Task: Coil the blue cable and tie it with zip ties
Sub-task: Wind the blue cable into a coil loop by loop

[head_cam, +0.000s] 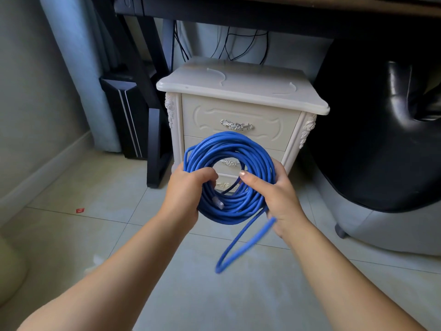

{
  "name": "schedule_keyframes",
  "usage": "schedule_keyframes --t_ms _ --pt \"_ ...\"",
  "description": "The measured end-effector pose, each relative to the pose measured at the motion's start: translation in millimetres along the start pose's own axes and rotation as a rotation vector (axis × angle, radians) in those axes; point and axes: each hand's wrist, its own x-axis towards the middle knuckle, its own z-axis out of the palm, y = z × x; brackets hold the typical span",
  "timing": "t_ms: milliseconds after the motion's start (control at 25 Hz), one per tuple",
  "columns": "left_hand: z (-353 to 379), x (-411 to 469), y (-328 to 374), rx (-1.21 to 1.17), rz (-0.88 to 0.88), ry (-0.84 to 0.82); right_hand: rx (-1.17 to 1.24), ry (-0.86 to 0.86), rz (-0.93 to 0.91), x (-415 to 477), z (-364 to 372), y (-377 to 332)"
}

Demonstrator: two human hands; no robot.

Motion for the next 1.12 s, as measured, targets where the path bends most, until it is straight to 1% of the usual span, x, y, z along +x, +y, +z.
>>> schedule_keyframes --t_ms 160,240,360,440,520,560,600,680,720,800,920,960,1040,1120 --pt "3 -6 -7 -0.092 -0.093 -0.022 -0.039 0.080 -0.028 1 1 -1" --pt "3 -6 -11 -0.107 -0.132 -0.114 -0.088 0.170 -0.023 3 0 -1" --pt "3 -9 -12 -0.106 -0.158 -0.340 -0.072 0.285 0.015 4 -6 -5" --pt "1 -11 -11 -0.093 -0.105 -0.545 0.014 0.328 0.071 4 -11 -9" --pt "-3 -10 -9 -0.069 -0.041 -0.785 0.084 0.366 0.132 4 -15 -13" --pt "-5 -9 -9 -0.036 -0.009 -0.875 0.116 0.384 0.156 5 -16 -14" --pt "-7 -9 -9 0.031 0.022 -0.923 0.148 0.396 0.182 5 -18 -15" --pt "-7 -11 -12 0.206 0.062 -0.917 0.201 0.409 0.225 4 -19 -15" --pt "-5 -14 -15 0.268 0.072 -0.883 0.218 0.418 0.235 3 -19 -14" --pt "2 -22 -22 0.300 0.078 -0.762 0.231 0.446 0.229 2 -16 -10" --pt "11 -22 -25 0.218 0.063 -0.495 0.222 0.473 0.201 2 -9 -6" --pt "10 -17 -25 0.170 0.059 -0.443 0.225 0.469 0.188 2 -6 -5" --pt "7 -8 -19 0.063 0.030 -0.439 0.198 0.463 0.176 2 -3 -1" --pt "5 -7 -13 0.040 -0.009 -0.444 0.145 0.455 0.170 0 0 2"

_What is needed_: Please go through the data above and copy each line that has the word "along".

_Written response_:
  "description": "The measured end-effector pose, each relative to the pose measured at the motion's start: translation in millimetres along the start pose's own axes and rotation as a rotation vector (axis × angle, radians) in those axes; point and axes: each hand's wrist, its own x-axis towards the middle knuckle, its own z-axis out of the palm, y = z × x; brackets hold the typical span",
Motion for the next 1.12 s, as measured, targets where the path bends most, until it is straight to 1% of the usual span, x, y, z along +x, +y, +z.

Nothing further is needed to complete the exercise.